However, since the voice with the high emergency degree is in a
speech style of quickly telling content while thinking, the
fluctuation of the speech speed becomes large and an irregular
rhythm is generated. Transition of a second feature amount (EMS)
for which the analysis window is made long is illustrated in FIG.
4. FIG. 4 is a first main component when main component analysis is
performed for the EMS. While the voice in the emergency irregularly
changes, the voice in the non-emergency stably vibrates.

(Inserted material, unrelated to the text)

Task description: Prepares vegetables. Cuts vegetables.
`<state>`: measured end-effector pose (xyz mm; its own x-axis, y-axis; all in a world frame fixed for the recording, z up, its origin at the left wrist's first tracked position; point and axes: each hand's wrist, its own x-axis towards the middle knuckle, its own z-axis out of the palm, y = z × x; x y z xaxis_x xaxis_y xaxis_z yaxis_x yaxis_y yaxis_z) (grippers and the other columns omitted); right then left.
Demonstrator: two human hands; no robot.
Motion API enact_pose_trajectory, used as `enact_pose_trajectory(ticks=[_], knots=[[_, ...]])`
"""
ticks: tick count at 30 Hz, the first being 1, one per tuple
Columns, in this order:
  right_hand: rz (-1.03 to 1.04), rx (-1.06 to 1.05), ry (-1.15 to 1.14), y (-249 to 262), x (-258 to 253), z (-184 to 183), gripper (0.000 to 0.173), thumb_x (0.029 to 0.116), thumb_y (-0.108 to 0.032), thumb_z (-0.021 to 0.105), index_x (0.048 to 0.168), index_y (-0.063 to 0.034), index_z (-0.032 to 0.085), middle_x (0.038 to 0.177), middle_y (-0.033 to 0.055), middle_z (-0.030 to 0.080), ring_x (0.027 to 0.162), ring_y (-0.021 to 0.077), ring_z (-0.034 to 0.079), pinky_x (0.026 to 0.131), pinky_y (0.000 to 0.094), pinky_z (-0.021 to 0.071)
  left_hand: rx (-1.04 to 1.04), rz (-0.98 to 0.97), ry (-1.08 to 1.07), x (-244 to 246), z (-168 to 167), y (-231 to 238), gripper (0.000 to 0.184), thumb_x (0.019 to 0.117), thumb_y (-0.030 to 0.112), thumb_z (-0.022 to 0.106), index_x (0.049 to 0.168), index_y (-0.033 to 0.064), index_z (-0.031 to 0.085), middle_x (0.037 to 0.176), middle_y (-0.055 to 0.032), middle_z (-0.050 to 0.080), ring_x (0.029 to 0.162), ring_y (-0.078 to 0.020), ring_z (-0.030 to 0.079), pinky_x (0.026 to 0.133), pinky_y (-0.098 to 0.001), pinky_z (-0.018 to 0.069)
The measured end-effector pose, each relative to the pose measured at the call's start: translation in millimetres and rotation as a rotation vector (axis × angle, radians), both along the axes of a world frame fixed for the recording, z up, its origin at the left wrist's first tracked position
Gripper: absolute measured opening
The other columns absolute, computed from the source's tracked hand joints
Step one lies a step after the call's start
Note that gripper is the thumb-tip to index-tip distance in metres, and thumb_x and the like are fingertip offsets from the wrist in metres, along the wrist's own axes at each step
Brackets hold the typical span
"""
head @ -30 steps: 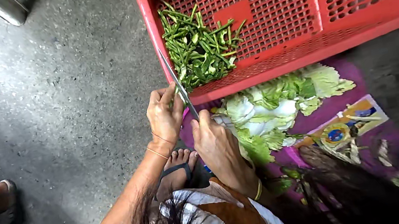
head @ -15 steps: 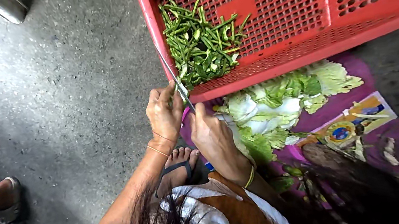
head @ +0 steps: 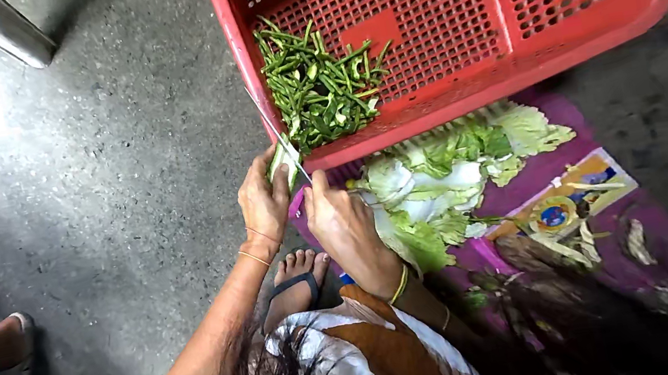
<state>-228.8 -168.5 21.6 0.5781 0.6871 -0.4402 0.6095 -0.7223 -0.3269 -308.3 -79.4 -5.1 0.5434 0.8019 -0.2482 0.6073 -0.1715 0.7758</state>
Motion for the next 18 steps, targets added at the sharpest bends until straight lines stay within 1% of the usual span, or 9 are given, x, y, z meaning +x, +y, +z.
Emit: enact_pose_trajectory(ticks=[1, 2, 6, 9, 12, 14, 15, 17, 18], knots=[[-0.001, 0.003, 0.008, -0.9, 0.1, -1.2, 0.030, 0.1096, -0.026, 0.044, 0.123, -0.0029, 0.058, 0.074, 0.0182, 0.067, 0.075, 0.0421, 0.071, 0.062, 0.0532, 0.0538, -0.004, 0.002, 0.004, 0.0, 1.9, -1.3, 0.037, 0.1057, 0.019, 0.057, 0.142, 0.0102, 0.056, 0.108, -0.0153, 0.070, 0.066, -0.0234, 0.065, 0.060, -0.0417, 0.0561], [0.001, 0.011, 0.007, -1.6, 0.0, -3.0, 0.030, 0.1096, -0.026, 0.044, 0.122, -0.0026, 0.058, 0.073, 0.0181, 0.066, 0.073, 0.0422, 0.070, 0.060, 0.0531, 0.0538, 0.005, 0.001, 0.003, -0.1, 3.0, -2.0, 0.038, 0.1055, 0.019, 0.057, 0.142, 0.0097, 0.057, 0.109, -0.0155, 0.070, 0.067, -0.0229, 0.065, 0.060, -0.0410, 0.0562], [-0.004, 0.006, 0.027, 3.4, 0.5, -4.5, 0.029, 0.1092, -0.024, 0.045, 0.124, -0.0025, 0.056, 0.075, 0.0186, 0.066, 0.074, 0.0418, 0.070, 0.061, 0.0536, 0.0535, 0.058, -0.008, -0.013, 0.9, 0.5, -1.2, 0.037, 0.1049, 0.016, 0.057, 0.141, 0.0070, 0.058, 0.115, -0.0161, 0.070, 0.074, -0.0234, 0.068, 0.067, -0.0414, 0.0584], [0.013, -0.058, 0.054, 14.8, 7.3, 1.5, 0.029, 0.1094, -0.026, 0.044, 0.127, -0.0045, 0.055, 0.078, 0.0175, 0.068, 0.078, 0.0406, 0.071, 0.063, 0.0536, 0.0547, 0.143, -0.020, -0.016, 3.8, -8.7, -6.4, 0.030, 0.1034, 0.013, 0.058, 0.132, 0.0036, 0.061, 0.114, -0.0156, 0.071, 0.089, -0.0267, 0.072, 0.077, -0.0458, 0.0596], [0.012, -0.040, 0.107, 15.4, 12.1, -0.6, 0.031, 0.1097, -0.026, 0.044, 0.128, -0.0038, 0.054, 0.080, 0.0189, 0.068, 0.079, 0.0423, 0.071, 0.065, 0.0556, 0.0545, 0.150, -0.029, -0.027, 0.8, -10.2, -8.1, 0.030, 0.1032, 0.013, 0.058, 0.131, 0.0026, 0.061, 0.113, -0.0159, 0.071, 0.090, -0.0269, 0.072, 0.079, -0.0458, 0.0593], [-0.002, 0.022, 0.182, 7.4, 22.5, -4.0, 0.032, 0.1094, -0.027, 0.045, 0.127, -0.0028, 0.056, 0.079, 0.0196, 0.067, 0.075, 0.0415, 0.070, 0.064, 0.0560, 0.0546, 0.066, -0.008, -0.091, -2.1, -4.4, -7.7, 0.033, 0.1040, 0.014, 0.058, 0.136, 0.0059, 0.060, 0.112, -0.0134, 0.072, 0.081, -0.0206, 0.071, 0.072, -0.0394, 0.0595], [-0.026, 0.043, 0.233, 2.8, 29.9, -4.5, 0.032, 0.1096, -0.030, 0.045, 0.126, -0.0036, 0.056, 0.078, 0.0188, 0.065, 0.071, 0.0390, 0.068, 0.063, 0.0555, 0.0543, 0.021, 0.013, -0.133, -3.0, -2.2, -5.7, 0.035, 0.1047, 0.017, 0.058, 0.138, 0.0085, 0.060, 0.109, -0.0119, 0.072, 0.071, -0.0175, 0.069, 0.064, -0.0359, 0.0601], [-0.121, 0.108, 0.255, -9.3, 39.4, -5.1, 0.034, 0.1091, -0.034, 0.046, 0.119, -0.0040, 0.057, 0.073, 0.0163, 0.062, 0.063, 0.0348, 0.065, 0.059, 0.0544, 0.0534, -0.050, 0.039, -0.152, -4.3, 5.1, -1.2, 0.039, 0.1059, 0.021, 0.057, 0.144, 0.0142, 0.057, 0.105, -0.0120, 0.070, 0.060, -0.0166, 0.065, 0.053, -0.0339, 0.0578], [-0.174, 0.137, 0.229, -14.1, 40.0, -2.9, 0.034, 0.1089, -0.035, 0.047, 0.120, -0.0028, 0.055, 0.074, 0.0165, 0.062, 0.064, 0.0354, 0.065, 0.060, 0.0546, 0.0532, -0.068, 0.039, -0.116, -4.8, 9.5, -0.5, 0.042, 0.1062, 0.023, 0.057, 0.147, 0.0173, 0.055, 0.104, -0.0132, 0.067, 0.059, -0.0180, 0.062, 0.051, -0.0348, 0.0563]])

By using
the long-time analysis window in this way, it is recognized that a
difference in the rhythm appears in the second feature amount.
[0056] The impression can be estimated without obtaining the speech
speed and a voice recognition result by obtaining the rhythm of the
speech as the feature amount in the long-time analysis section of
the present embodiment, in addition to the feature that the pitch
of the voice becomes high and the feature that the intensity
becomes high in the case of the voice in the emergency, that have
been used in the prior art.
[0057] <Learning Device 200>
[0058] FIG. 5 illustrates a functional block diagram of the
learning device relating to the first embodiment, and FIG. 6
illustrates the processing flow.
[0059] The learning device 200 includes a first section
segmentation unit 211, a first feature amount extraction unit 212,
a first feature amount vector conversion unit 213, a second section
segmentation unit 221, a second feature amount extraction unit 222,
a second feature amount vector conversion unit 223, a connection
unit 230, and a learning unit 240.
[0060] The learning device 200 receives a voice signal for learning
s.sub.L and an impression label for learning c.sub.L as the input,
learns the estimation model which estimates the impression of the
voice signal, and outputs the learned estimation model. The
impression label c.sub.L may be manually imparted before learning
or may be obtained beforehand from a voice signal for learning
s.sub.L by some means and imparted.
[0061] The first section segmentation unit 211, the first feature
amount extraction unit 212, the first feature amount vector
conversion unit 213, the second section segmentation unit 221, the
second feature amount extraction unit 222, the second feature
amount vector conversion unit 223 and the connection unit 230
perform processing S211, S212, S213, S221, S222, S223 and S230
similar to the processing S111, S112, S113, S121, S122, S123 and
S130 of the first section segmentation unit 111, the first feature
amount extraction unit 112, the first feature amount vector
conversion unit 113, the second section segmentation unit 121, the
second feature amount extraction unit 122, the second feature
amount vector conversion unit 123 and the connection unit 130,
respectively. However, the processing is performed to the voice
signal for learning s.sub.L and information originated from the
voice signal for learning s.sub.L, instead of the voice signal s
and information originated from the voice signal s.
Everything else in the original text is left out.